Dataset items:
- - - -

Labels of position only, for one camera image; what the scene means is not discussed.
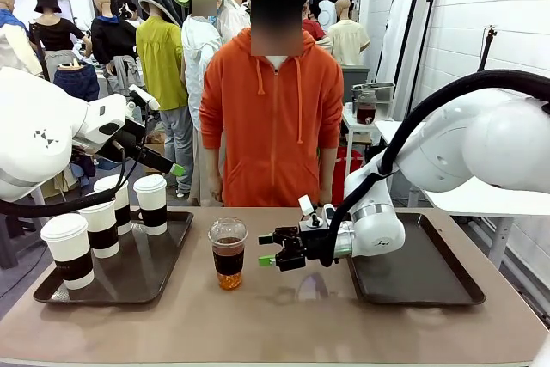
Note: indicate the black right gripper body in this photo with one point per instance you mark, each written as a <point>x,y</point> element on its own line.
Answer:
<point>305,244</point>

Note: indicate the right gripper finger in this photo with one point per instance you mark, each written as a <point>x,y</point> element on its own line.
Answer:
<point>267,239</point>
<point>267,261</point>

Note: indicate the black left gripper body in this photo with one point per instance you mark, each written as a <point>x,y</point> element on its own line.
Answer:
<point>122,150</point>

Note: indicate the white paper coffee cup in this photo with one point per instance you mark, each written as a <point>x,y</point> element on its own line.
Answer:
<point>103,229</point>
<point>150,203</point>
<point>122,203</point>
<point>71,251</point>

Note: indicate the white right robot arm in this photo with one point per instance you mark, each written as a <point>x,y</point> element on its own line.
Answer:
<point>472,139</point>

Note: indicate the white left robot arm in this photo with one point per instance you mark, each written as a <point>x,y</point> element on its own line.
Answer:
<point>38,135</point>

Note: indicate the dark brown plastic tray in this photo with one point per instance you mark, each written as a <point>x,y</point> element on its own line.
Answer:
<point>421,272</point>
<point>137,264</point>

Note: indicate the person's left hand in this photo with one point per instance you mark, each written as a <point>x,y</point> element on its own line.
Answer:
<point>326,193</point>

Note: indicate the person's right hand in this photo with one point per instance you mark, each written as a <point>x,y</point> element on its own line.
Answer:
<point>217,193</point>

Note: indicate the cardboard box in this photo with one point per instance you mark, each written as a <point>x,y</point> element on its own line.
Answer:
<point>154,148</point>

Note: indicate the clear cup with iced tea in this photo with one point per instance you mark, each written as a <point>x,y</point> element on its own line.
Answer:
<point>228,255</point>

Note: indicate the denim jeans torso mannequin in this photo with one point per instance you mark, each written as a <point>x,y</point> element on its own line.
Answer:
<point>77,81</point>

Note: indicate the mannequin in yellow-green shirt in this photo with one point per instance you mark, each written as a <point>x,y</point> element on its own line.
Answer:
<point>161,66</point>

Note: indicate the red bag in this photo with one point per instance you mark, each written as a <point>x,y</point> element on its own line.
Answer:
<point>350,160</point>

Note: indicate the mannequin in black hoodie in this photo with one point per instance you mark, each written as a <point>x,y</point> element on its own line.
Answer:
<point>109,40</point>

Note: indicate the person in orange hoodie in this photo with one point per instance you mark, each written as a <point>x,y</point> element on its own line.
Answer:
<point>275,118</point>

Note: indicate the small white side table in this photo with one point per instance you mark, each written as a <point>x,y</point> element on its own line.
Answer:
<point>350,126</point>

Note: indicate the person in white shirt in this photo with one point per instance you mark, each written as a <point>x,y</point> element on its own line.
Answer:
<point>199,40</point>

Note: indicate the mannequin in black top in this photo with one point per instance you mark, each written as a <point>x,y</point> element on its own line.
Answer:
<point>56,36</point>

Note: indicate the grey step stool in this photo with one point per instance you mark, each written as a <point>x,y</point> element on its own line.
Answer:
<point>21,238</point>

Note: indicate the glass jar with red liquid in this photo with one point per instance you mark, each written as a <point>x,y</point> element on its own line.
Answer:
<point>366,109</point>

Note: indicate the mannequin in blue white jacket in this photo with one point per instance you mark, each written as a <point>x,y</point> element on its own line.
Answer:
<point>13,44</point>

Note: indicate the large white table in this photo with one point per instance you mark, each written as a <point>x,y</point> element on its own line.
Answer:
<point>455,203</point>

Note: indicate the black bucket hat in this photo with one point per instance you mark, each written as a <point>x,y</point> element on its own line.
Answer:
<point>47,1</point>

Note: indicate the grey cabinet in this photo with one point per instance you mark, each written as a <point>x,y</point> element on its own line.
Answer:
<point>354,77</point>

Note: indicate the mannequin in red shirt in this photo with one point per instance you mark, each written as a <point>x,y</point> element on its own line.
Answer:
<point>313,27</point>

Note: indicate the mannequin in beige shirt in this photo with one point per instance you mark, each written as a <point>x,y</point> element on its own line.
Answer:
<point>348,40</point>

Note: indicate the black tripod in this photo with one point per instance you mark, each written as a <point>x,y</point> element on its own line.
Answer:
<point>485,53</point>

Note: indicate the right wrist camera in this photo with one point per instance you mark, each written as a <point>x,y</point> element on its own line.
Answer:
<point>313,212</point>

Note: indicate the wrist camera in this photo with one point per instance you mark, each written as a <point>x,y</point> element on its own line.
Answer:
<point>144,98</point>
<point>313,212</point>

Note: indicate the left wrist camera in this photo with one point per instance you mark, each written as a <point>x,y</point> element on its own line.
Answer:
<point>144,98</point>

- - - -

DIRECTIONS FOR THIS TASK:
Could you copy each line above exactly as written, minus any pictures?

ANSWER BOX:
Labels of position only, for one camera image; what the scene means is not discussed.
Note: indicate the black right gripper body in this photo with one point per instance you mark, each written as a <point>x,y</point> element on its own line.
Answer:
<point>305,244</point>

Note: indicate the right gripper finger in this photo with one point per instance you mark, each written as a <point>x,y</point> element on its own line.
Answer:
<point>267,239</point>
<point>267,261</point>

Note: indicate the black left gripper body in this photo with one point per instance you mark, each written as a <point>x,y</point> element on its own line.
Answer:
<point>122,150</point>

Note: indicate the white paper coffee cup in this photo with one point per instance you mark, each written as a <point>x,y</point> element on its own line.
Answer:
<point>103,229</point>
<point>150,203</point>
<point>122,203</point>
<point>71,251</point>

Note: indicate the white right robot arm in this photo with one point per instance you mark, each written as a <point>x,y</point> element on its own line.
Answer:
<point>472,139</point>

Note: indicate the white left robot arm in this photo with one point per instance you mark, each written as a <point>x,y</point> element on its own line.
Answer:
<point>38,135</point>

Note: indicate the dark brown plastic tray in this photo with one point per instance you mark, each written as a <point>x,y</point> element on its own line.
Answer:
<point>421,272</point>
<point>137,264</point>

Note: indicate the person's left hand in this photo with one point per instance you mark, each written as a <point>x,y</point> element on its own line.
Answer:
<point>326,193</point>

Note: indicate the person's right hand in this photo with one point per instance you mark, each written as a <point>x,y</point> element on its own line.
Answer:
<point>217,193</point>

Note: indicate the cardboard box in this photo with one point per instance you mark, each written as a <point>x,y</point> element on its own line.
Answer:
<point>154,148</point>

Note: indicate the clear cup with iced tea in this photo with one point per instance you mark, each written as a <point>x,y</point> element on its own line.
Answer:
<point>228,255</point>

Note: indicate the denim jeans torso mannequin in this photo with one point per instance you mark, each written as a <point>x,y</point> element on its own line.
Answer:
<point>77,81</point>

Note: indicate the mannequin in yellow-green shirt in this photo with one point per instance you mark, each written as a <point>x,y</point> element on its own line.
Answer:
<point>161,66</point>

Note: indicate the red bag in this photo with one point per instance you mark, each written as a <point>x,y</point> element on its own line.
Answer:
<point>350,160</point>

Note: indicate the mannequin in black hoodie in this photo with one point per instance you mark, each written as a <point>x,y</point> element on its own line.
Answer:
<point>109,40</point>

Note: indicate the person in orange hoodie in this photo with one point per instance you mark, each written as a <point>x,y</point> element on its own line.
Answer:
<point>275,118</point>

Note: indicate the small white side table in this photo with one point per instance you mark, each written as a <point>x,y</point> element on its own line.
Answer:
<point>350,126</point>

Note: indicate the person in white shirt in this photo with one point per instance you mark, each written as a <point>x,y</point> element on its own line.
Answer:
<point>199,40</point>

Note: indicate the mannequin in black top in this photo with one point per instance you mark, each written as a <point>x,y</point> element on its own line.
Answer:
<point>56,36</point>

Note: indicate the grey step stool in this photo with one point per instance you mark, each written as a <point>x,y</point> element on its own line.
Answer:
<point>21,238</point>

Note: indicate the glass jar with red liquid in this photo with one point per instance you mark, each written as a <point>x,y</point> element on its own line.
Answer:
<point>366,109</point>

Note: indicate the mannequin in blue white jacket in this photo with one point per instance you mark, each written as a <point>x,y</point> element on its own line.
Answer:
<point>13,44</point>

Note: indicate the large white table in this photo with one point per instance you mark, each written as a <point>x,y</point> element on its own line.
Answer:
<point>455,203</point>

Note: indicate the black bucket hat in this photo with one point per instance you mark, each written as a <point>x,y</point> element on its own line.
Answer:
<point>47,1</point>

Note: indicate the grey cabinet in this photo with one point per instance you mark, each written as a <point>x,y</point> element on its own line.
Answer:
<point>354,77</point>

Note: indicate the mannequin in red shirt in this photo with one point per instance you mark, each written as a <point>x,y</point> element on its own line.
Answer:
<point>313,27</point>

Note: indicate the mannequin in beige shirt in this photo with one point per instance you mark, each written as a <point>x,y</point> element on its own line.
Answer:
<point>348,40</point>

Note: indicate the black tripod in this photo with one point per instance you mark, each written as a <point>x,y</point> element on its own line.
Answer:
<point>485,53</point>

Note: indicate the right wrist camera in this photo with one point per instance you mark, each written as a <point>x,y</point> element on its own line.
Answer:
<point>313,212</point>

Note: indicate the wrist camera in this photo with one point per instance you mark, each written as a <point>x,y</point> element on its own line.
Answer:
<point>144,98</point>
<point>313,212</point>

Note: indicate the left wrist camera in this photo with one point per instance you mark, each written as a <point>x,y</point> element on its own line.
Answer:
<point>144,98</point>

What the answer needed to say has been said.